Considérant l’évolution favorable du PFAPA et les complications post-chirurgicales possibles, l’adénotonsillectomie devrait être proposée à des patients sélectionnés, par exemple lorsque l’intervalle entre les attaques est très court dans lequel la corticothérapie n’est pas appropriée.
Résultat
Le syndrome PFAPA est considéré comme une maladie autolimitée qui se résout généralement spontanément avant l’adolescence . La croissance et le développement des patients sont normaux et aucune conséquence à long terme n’a été décrite .
Wurster et al. ont suivi une cohorte de 59 patients pendant une période allant de 12 à 21 ans.
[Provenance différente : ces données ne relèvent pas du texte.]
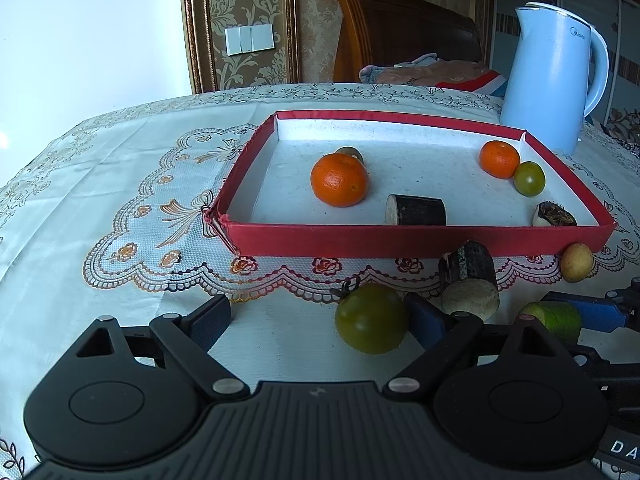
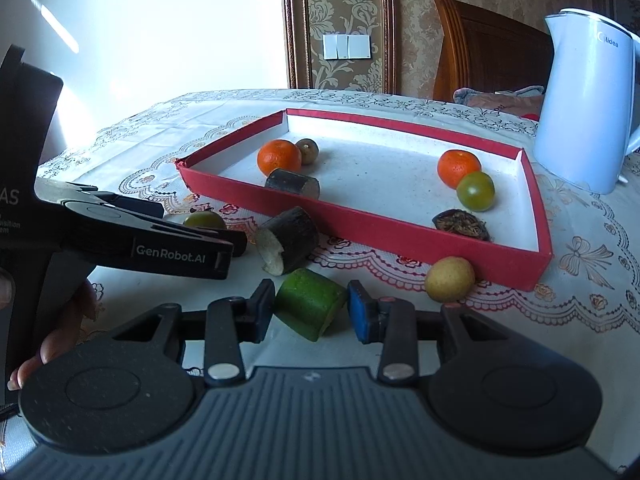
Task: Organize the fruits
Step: 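Close the right gripper on the green cucumber chunk while the left grasps the green citrus, then carry the green citrus and cucumber chunk over the tray with both grippers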
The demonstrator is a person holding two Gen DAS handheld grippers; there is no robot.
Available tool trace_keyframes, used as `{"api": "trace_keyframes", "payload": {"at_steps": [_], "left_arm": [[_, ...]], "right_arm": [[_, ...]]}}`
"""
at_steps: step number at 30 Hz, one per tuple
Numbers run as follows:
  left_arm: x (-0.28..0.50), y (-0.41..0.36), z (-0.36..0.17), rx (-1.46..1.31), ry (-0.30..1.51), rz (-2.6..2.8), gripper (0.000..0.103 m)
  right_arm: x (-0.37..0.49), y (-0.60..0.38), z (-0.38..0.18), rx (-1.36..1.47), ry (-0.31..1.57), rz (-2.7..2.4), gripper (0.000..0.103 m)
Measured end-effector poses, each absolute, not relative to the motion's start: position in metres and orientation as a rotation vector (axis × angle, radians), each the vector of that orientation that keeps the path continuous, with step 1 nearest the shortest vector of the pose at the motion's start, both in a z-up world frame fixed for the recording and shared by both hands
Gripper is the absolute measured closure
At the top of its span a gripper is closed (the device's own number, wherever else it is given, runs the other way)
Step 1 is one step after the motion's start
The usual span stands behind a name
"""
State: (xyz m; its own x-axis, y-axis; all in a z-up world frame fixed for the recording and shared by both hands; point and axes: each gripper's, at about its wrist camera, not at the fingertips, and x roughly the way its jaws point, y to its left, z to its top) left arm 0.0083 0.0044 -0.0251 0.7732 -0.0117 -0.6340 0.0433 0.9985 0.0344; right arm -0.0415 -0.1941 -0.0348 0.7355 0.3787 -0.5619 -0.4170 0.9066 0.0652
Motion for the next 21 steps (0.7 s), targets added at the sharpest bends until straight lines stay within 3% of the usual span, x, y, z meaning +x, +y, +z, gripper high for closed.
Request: {"api": "trace_keyframes", "payload": {"at_steps": [2, 5, 7, 9, 12, 16, 21], "left_arm": [[0.007, 0.004, -0.025, 0.05, 0.682, -0.041, 0.015], [0.002, -0.003, -0.024, 0.081, 0.659, -0.072, 0.029], [0.0, -0.007, -0.024, 0.1, 0.648, -0.095, 0.046], [-0.001, -0.008, -0.023, 0.1, 0.645, -0.117, 0.054], [-0.001, -0.008, -0.023, 0.097, 0.644, -0.118, 0.056], [-0.003, -0.007, -0.022, 0.092, 0.633, -0.122, 0.07], [-0.004, -0.006, -0.021, 0.091, 0.628, -0.112, 0.07]], "right_arm": [[-0.042, -0.193, -0.035, -0.07, 0.6, 0.436, 0.067], [-0.042, -0.193, -0.035, -0.07, 0.596, 0.429, 0.066], [-0.043, -0.194, -0.034, -0.069, 0.592, 0.426, 0.066], [-0.043, -0.194, -0.034, -0.068, 0.588, 0.424, 0.066], [-0.043, -0.195, -0.034, -0.067, 0.585, 0.422, 0.066], [-0.043, -0.195, -0.034, -0.066, 0.586, 0.419, 0.066], [-0.043, -0.197, -0.034, -0.059, 0.586, 0.414, 0.066]]}}
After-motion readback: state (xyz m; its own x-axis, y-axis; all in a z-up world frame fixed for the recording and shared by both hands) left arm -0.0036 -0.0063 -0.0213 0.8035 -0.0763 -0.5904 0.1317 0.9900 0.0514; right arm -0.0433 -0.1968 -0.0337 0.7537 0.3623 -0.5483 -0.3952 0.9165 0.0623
Cinquante patients ont connu une résolution spontanée des symptômes sans rechute ; seuls 9 ont conservé les symptômes cardinaux typiques du PFAPA, bien que la fièvre ait été moins fréquente . Ils ont également observé une fréquence significativement plus élevée d’antécédents familiaux de fièvre périodique chez les patients présentant des symptômes persistants à l’âge adulte.
Dans une cohorte norvégienne, trente-sept enfants ont été suivis jusqu’à la résolution avec un suivi médian de 18,7 mois (intervalle 7,2- 75,7). L’âge médian au moment de la résolution était de 52,1 mois. Il est intéressant de noter que huit enfants ont connu une rechute après une période sans attaque fébrile de plus de 6 mois. La durée médiane des périodes sans crise précédant la rechute était de 20 mois .
D’autres études, avec un suivi plus court, ont rapporté une résolution spontanée chez seulement 20-32 % des patients .
Berkun et al. ont décrit une cohorte de 124 patients PFAPA, dont 65 présentaient une seule mutation MEFV. Les crises de PFAPA chez les porteurs du MEFV étaient plus courtes, par rapport aux patients sans mutations, et la fréquence de leurs crises et des aphtes oraux était également plus faible. Cela peut suggérer que les mutations des gènes responsables d’autres fièvres périodiques monogéniques peuvent modifier l’évolution de la maladie .
Comme l’ont montré différentes études, le PFAPA peut également avoir son début à l’âge adulte . À ce jour, aucune donnée sur les résultats à long terme n’est disponible pour les patients adultes diagnostiqués avec le syndrome PFAPA, on ne sait donc pas si les adultes atteints du syndrome PFAPA peuvent connaître une rémission clinique spontanée. D’après une revue de la littérature récente, l’amygdalectomie ne semble pas être une option valable chez ces patients. Certains rapports décrivent des patients adultes atteints du syndrome PFAPA ayant subi une amygdalectomie pendant l’enfance en raison d’une amygdalo-pharyngite fébrile récurrente, avec une période ultérieure sans maladie de plusieurs années. Ces résultats peuvent suggérer que l’amygdalectomie est efficace pour induire une rémission temporaire, mais que l’effet peut être transitoire.